* [Task directions]
Pull each line containing "highlighter" from the data.

Saved data entries:
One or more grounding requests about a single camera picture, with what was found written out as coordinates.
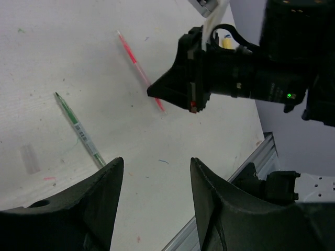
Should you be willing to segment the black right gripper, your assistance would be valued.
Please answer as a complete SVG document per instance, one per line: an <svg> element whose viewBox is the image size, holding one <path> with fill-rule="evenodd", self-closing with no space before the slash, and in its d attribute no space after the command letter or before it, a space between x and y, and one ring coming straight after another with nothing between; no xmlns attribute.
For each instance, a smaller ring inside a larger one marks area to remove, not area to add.
<svg viewBox="0 0 335 251"><path fill-rule="evenodd" d="M303 101L306 75L302 67L265 57L261 48L243 39L234 26L216 26L211 34L218 29L230 32L239 47L221 48L211 36L207 51L197 51L189 61L195 76L187 90L187 52L192 37L182 35L173 65L147 88L147 95L192 113L203 110L211 94L284 104L285 113Z"/></svg>

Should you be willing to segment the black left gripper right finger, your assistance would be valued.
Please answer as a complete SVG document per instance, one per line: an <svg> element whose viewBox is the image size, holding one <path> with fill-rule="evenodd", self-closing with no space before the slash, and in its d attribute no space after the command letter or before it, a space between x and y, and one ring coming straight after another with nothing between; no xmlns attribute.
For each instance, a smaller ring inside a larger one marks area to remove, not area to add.
<svg viewBox="0 0 335 251"><path fill-rule="evenodd" d="M201 250L334 250L334 203L299 202L299 173L230 183L198 158L190 171Z"/></svg>

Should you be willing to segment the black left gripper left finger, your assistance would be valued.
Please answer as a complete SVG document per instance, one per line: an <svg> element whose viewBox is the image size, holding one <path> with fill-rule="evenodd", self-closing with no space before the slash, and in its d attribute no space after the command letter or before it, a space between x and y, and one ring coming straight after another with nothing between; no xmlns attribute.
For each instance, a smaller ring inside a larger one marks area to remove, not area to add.
<svg viewBox="0 0 335 251"><path fill-rule="evenodd" d="M1 211L1 250L109 250L123 175L118 157L60 193Z"/></svg>

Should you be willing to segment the pink highlighter pen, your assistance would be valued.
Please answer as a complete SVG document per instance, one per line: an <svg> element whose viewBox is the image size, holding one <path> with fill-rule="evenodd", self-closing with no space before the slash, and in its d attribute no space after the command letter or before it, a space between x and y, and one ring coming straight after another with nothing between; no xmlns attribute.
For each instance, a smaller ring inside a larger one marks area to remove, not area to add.
<svg viewBox="0 0 335 251"><path fill-rule="evenodd" d="M129 46L128 42L126 41L125 37L123 36L123 34L120 32L120 30L117 30L117 36L123 46L123 49L125 50L128 58L130 59L130 61L133 64L134 69L137 71L138 76L141 78L141 82L143 83L143 87L144 87L144 92L147 95L147 89L148 87L151 86L151 82L149 80L149 78L147 77L144 69L141 67L139 61L137 60L136 56L134 55L131 47Z"/></svg>

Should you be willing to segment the green highlighter pen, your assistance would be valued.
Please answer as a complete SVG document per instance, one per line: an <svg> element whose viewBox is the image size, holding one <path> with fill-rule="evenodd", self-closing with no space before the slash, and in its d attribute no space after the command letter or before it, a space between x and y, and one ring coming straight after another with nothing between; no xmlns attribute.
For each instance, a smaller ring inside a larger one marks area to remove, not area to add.
<svg viewBox="0 0 335 251"><path fill-rule="evenodd" d="M91 137L84 129L83 125L77 118L77 116L74 114L73 110L70 108L70 106L66 103L66 101L63 99L61 95L59 95L57 92L55 92L55 98L60 107L63 109L64 114L70 121L74 131L76 132L77 136L83 143L84 147L88 151L89 155L92 157L94 162L96 163L97 167L99 169L106 166L106 162L100 155L99 151L97 150L95 144L93 143Z"/></svg>

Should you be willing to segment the clear green pen cap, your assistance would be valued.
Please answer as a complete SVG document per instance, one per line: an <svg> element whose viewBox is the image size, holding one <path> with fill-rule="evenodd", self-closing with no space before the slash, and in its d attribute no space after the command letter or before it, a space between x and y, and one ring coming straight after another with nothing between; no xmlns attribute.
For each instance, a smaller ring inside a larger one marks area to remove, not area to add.
<svg viewBox="0 0 335 251"><path fill-rule="evenodd" d="M31 144L22 146L20 148L20 153L27 174L33 175L40 171L37 155Z"/></svg>

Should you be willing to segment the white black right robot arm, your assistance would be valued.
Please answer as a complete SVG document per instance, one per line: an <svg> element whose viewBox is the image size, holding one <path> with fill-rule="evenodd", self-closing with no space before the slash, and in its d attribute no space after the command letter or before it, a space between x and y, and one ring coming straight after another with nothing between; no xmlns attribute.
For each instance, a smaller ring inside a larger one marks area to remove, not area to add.
<svg viewBox="0 0 335 251"><path fill-rule="evenodd" d="M192 113L211 94L284 105L334 126L334 1L267 1L259 44L207 21L178 41L172 67L147 89Z"/></svg>

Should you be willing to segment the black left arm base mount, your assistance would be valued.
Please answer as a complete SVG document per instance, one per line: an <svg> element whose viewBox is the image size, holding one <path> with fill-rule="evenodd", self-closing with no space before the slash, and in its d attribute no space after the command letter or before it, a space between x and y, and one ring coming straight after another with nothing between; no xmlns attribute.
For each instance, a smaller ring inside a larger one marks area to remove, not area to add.
<svg viewBox="0 0 335 251"><path fill-rule="evenodd" d="M287 206L299 199L295 192L295 181L299 177L300 173L296 171L275 171L262 180L256 175L254 163L249 162L232 184L256 198Z"/></svg>

* [Exercise result]
Should you be willing to segment the pink highlighter pen, your assistance would be valued.
Should you be willing to segment the green highlighter pen, your assistance would be valued.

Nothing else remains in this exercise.